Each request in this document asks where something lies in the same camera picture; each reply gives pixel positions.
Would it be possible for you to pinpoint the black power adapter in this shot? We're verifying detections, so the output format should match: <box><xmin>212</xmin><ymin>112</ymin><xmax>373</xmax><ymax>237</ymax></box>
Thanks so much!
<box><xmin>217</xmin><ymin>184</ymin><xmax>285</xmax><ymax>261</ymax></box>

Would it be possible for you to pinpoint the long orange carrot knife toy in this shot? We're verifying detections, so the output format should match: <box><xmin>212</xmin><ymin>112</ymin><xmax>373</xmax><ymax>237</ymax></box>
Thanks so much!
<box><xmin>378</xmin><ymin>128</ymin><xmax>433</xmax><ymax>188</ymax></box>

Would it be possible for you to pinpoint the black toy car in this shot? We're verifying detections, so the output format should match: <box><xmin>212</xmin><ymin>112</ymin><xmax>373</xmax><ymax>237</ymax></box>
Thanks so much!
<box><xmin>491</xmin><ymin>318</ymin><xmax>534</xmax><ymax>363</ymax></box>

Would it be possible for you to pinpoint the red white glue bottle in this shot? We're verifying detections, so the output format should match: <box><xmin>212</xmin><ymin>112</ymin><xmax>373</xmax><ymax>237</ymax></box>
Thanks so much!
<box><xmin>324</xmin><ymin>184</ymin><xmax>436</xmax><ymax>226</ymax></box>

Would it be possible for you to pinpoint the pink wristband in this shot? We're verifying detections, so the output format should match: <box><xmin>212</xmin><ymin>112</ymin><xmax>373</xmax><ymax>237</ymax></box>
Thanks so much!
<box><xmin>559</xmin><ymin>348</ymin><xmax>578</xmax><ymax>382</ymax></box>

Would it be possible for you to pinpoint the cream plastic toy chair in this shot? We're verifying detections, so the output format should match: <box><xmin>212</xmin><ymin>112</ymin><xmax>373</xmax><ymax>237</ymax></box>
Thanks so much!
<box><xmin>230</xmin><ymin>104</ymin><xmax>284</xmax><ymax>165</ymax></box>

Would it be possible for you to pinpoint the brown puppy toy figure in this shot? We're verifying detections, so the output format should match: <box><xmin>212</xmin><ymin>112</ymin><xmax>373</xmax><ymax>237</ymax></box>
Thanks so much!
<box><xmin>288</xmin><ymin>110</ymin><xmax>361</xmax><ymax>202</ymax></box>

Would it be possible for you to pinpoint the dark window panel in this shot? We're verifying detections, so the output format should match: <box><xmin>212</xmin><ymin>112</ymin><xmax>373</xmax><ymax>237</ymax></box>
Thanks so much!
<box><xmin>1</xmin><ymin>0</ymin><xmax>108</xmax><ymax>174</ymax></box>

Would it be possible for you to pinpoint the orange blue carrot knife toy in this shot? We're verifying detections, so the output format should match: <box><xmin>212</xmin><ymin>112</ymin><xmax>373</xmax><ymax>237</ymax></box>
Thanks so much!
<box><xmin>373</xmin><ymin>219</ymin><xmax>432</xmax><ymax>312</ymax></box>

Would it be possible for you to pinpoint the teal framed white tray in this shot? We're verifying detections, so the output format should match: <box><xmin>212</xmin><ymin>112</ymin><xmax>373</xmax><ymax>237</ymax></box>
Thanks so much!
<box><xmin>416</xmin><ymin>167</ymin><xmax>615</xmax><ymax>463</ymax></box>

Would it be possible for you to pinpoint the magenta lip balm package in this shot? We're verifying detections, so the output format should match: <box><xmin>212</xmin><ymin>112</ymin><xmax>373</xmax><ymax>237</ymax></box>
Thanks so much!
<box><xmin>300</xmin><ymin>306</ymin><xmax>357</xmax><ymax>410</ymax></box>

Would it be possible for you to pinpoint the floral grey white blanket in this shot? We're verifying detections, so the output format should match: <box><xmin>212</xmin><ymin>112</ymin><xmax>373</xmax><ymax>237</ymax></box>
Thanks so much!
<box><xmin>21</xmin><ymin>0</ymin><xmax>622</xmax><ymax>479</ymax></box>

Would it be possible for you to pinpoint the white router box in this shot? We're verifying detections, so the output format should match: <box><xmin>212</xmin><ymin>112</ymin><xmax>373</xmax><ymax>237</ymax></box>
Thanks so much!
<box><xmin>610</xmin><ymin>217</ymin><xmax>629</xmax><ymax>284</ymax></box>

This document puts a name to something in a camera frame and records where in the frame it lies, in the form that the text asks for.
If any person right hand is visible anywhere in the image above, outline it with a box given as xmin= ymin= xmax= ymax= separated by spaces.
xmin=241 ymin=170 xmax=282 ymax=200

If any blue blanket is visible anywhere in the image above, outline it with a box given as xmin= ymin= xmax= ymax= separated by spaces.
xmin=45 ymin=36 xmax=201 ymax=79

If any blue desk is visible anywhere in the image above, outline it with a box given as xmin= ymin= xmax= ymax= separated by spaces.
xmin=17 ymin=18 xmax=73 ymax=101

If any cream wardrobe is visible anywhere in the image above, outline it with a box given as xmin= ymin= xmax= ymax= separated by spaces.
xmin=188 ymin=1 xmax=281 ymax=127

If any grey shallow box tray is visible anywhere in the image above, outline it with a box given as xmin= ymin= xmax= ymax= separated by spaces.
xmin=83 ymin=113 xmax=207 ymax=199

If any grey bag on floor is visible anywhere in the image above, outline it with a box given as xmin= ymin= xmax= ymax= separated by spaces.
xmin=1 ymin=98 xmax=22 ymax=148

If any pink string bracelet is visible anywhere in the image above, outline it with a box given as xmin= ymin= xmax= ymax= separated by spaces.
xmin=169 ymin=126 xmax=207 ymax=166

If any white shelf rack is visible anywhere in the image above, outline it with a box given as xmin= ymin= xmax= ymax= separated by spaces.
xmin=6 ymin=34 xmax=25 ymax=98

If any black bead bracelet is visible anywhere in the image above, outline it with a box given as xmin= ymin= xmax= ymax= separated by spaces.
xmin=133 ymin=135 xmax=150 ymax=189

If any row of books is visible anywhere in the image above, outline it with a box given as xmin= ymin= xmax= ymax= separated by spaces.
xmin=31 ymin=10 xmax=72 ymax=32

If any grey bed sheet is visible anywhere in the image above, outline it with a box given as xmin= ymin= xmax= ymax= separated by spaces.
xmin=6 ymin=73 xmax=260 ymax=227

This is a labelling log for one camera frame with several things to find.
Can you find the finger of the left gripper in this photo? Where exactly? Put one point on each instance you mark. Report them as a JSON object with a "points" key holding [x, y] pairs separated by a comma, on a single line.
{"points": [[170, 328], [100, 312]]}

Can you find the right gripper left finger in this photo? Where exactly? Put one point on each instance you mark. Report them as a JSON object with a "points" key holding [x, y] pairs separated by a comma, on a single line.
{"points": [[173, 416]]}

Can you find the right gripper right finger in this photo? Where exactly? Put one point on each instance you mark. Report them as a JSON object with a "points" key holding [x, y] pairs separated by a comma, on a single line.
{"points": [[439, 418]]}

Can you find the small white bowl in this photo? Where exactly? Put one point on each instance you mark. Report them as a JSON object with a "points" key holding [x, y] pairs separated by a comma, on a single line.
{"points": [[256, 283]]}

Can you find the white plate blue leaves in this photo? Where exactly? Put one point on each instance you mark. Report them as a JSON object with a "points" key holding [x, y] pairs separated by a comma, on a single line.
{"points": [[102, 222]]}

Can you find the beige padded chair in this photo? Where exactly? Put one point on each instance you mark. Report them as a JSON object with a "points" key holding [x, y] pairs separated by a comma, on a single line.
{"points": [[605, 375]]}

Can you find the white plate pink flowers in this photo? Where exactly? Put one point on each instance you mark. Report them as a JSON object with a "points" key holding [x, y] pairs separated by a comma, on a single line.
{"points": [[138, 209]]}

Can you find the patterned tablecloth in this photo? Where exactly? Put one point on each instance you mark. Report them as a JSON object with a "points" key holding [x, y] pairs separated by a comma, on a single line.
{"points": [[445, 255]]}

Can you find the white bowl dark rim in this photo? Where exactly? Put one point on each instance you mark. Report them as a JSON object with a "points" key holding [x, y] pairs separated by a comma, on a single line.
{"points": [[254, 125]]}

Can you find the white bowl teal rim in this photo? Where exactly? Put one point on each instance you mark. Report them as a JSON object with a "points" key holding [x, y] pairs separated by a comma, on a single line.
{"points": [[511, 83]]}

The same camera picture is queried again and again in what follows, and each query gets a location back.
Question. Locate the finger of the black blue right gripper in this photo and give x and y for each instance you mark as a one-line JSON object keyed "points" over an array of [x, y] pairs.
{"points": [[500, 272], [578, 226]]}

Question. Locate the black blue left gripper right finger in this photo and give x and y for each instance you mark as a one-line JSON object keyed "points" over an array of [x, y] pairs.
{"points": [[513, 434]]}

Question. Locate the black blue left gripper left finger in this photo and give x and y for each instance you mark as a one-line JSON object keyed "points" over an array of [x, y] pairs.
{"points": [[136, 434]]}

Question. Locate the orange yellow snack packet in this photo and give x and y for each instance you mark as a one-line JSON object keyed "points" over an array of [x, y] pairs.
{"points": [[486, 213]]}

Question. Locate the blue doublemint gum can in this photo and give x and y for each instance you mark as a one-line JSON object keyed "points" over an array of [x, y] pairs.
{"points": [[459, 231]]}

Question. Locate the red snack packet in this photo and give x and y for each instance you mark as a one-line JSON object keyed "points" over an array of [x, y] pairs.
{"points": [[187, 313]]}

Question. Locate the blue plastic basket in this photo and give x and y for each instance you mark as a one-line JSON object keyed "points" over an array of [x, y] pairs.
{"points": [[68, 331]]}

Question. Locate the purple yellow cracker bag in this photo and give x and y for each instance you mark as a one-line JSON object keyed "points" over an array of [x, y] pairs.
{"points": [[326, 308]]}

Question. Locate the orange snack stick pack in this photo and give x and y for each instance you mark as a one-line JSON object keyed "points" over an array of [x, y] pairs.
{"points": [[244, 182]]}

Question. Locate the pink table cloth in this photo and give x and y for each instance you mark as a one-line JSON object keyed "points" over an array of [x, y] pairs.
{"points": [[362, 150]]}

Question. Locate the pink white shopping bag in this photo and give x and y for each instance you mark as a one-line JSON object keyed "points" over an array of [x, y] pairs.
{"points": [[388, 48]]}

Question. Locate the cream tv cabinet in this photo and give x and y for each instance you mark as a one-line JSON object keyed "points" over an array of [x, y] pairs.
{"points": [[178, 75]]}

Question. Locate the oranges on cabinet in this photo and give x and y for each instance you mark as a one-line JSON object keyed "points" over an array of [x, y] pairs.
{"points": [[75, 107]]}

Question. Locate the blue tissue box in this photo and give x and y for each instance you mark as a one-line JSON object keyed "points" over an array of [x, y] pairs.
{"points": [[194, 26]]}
- - -
◆ **TASK TO COMPLETE**: Word for word, restate the data above from its first line down to and including the line with "Would it be possible for you to pinpoint the red".

◆ **EXPECTED ANSWER**:
Each request in this document asks where something lies in the same camera picture; each reply gives pixel positions.
Would it be possible for you to pinpoint the black power adapter in this shot? We're verifying detections, so the output format should match: <box><xmin>212</xmin><ymin>112</ymin><xmax>373</xmax><ymax>237</ymax></box>
Thanks so much!
<box><xmin>217</xmin><ymin>184</ymin><xmax>285</xmax><ymax>261</ymax></box>

Would it be possible for you to pinpoint the long orange carrot knife toy in this shot? We're verifying detections, so the output format should match: <box><xmin>212</xmin><ymin>112</ymin><xmax>373</xmax><ymax>237</ymax></box>
Thanks so much!
<box><xmin>378</xmin><ymin>128</ymin><xmax>433</xmax><ymax>188</ymax></box>

Would it be possible for you to pinpoint the black toy car in this shot? We're verifying detections, so the output format should match: <box><xmin>212</xmin><ymin>112</ymin><xmax>373</xmax><ymax>237</ymax></box>
Thanks so much!
<box><xmin>491</xmin><ymin>318</ymin><xmax>534</xmax><ymax>363</ymax></box>

Would it be possible for you to pinpoint the red white glue bottle in this shot? We're verifying detections, so the output format should match: <box><xmin>212</xmin><ymin>112</ymin><xmax>373</xmax><ymax>237</ymax></box>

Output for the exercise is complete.